To independently verify astrocyte layers, we examined the molecular heterogeneity of cortical astrocytes in a single-cell RNA-seq (scRNA-seq) study (Fig 4A). The single cell astrocyte transcriptomic database was generated using a modified Smart-Seq2 protocol (23). Unsupervised clustering with the Louvain method identified two major astrocyte subtypes in the P56 cortex (Fig 4C). These astrocyte clusters, designated AST2 and AST3, were distinguished by the expression of Unc13c and Agt, respectively (Fig 4C), and were found to be largely intermixed throughout cortical layers (23). To reconcile our results with these findings, we examined the expression pattern of our cardinal layer astrocyte markers in the scRNA-seq data. As shown (Fig 4D), our layer astrocyte markers were expressed in subpopulations of cells in the single astrocyte transcriptome data, but not in a cluster-associated way. These observations suggest that, while layer astrocyte gene expression patterns can be detected in an unbiased transcriptomic study of cortical astrocytes, there might be multiple axes of astrocyte heterogeneity (i.e. laminar and non-laminar) in the cortex.

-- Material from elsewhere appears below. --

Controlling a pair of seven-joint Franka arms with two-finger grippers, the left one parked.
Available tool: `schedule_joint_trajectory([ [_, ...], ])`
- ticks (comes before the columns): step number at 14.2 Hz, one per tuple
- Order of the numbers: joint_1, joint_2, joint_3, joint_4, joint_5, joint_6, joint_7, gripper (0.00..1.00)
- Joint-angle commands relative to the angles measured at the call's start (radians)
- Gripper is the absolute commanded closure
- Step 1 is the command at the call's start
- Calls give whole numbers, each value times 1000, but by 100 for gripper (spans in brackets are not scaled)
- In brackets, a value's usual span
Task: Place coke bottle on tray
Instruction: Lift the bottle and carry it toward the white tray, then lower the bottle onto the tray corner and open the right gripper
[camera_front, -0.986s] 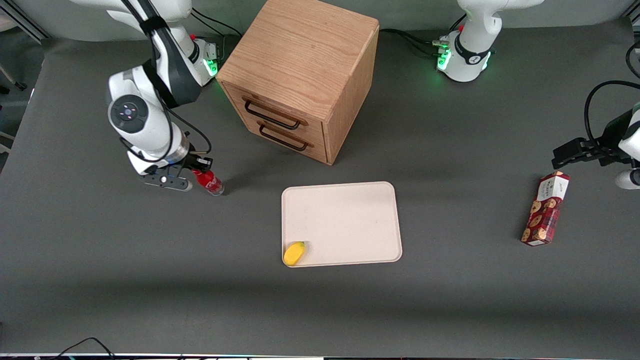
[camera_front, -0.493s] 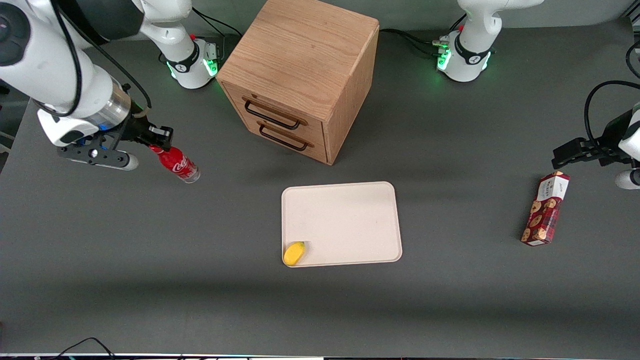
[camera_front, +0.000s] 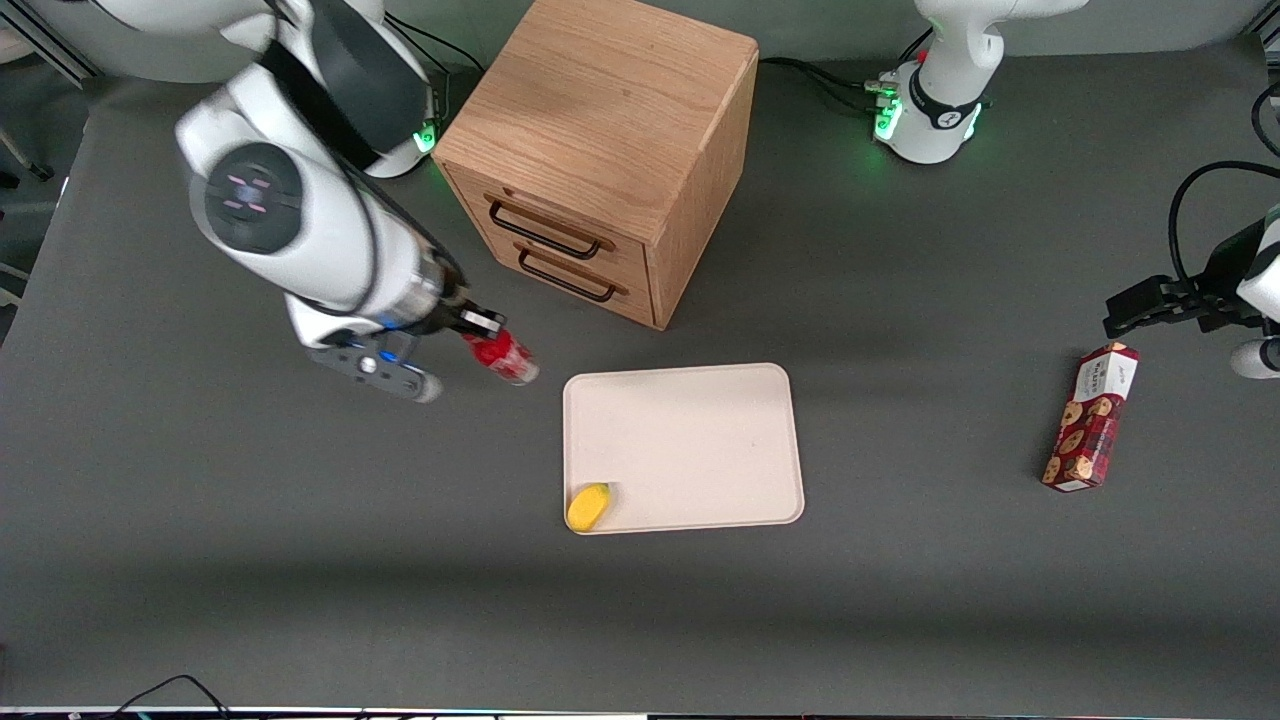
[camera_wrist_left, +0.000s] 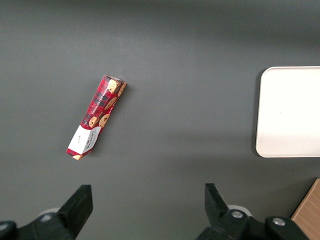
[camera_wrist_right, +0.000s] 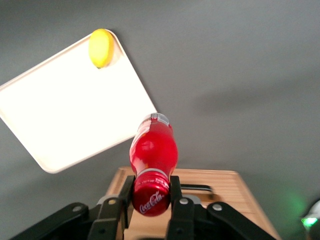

Figure 4. Spatial reconstruction of astrocyte layers from single cell transcriptome data.

Figure 4

A-B) Diagrams showing cortical areas and layers used for single astrocyte RNAseq expression profiling (A) and strategy for spatial gene expression reconstruction (B). C) Astrocyte clusters in scRNA-seq data visualized using PCA plots (PC1: 3% PC2: 0.77%. of variance). Dashed lines indicate the border between the major clusters AST2 and AST3 (colors, top). Bottom plots show the expression of cluster markers (log2 Smart-seq2 read counts). n = 2 independent experiments.

D) Astrocyte layer markers express in subpopulations of astrocytes in scRNA-seq data but not in a cluster-specific manner. PCA plots are shown.

E) Predicted astrocyte layering across scRNA-seq data as a new axis of heterogeneity. PCA plots (X-axis is PC 1, Y-axis is PC 3) indicate the probability of cell assignment (color) to the cortical depth bins as diagrammed.

F) The smFISH reference of 16 layer astrocyte markers used for the reconstruction (top) and the predicted output of the reconstruction(bottom). Expression scaled to sum to 1 across bins (Y-axis).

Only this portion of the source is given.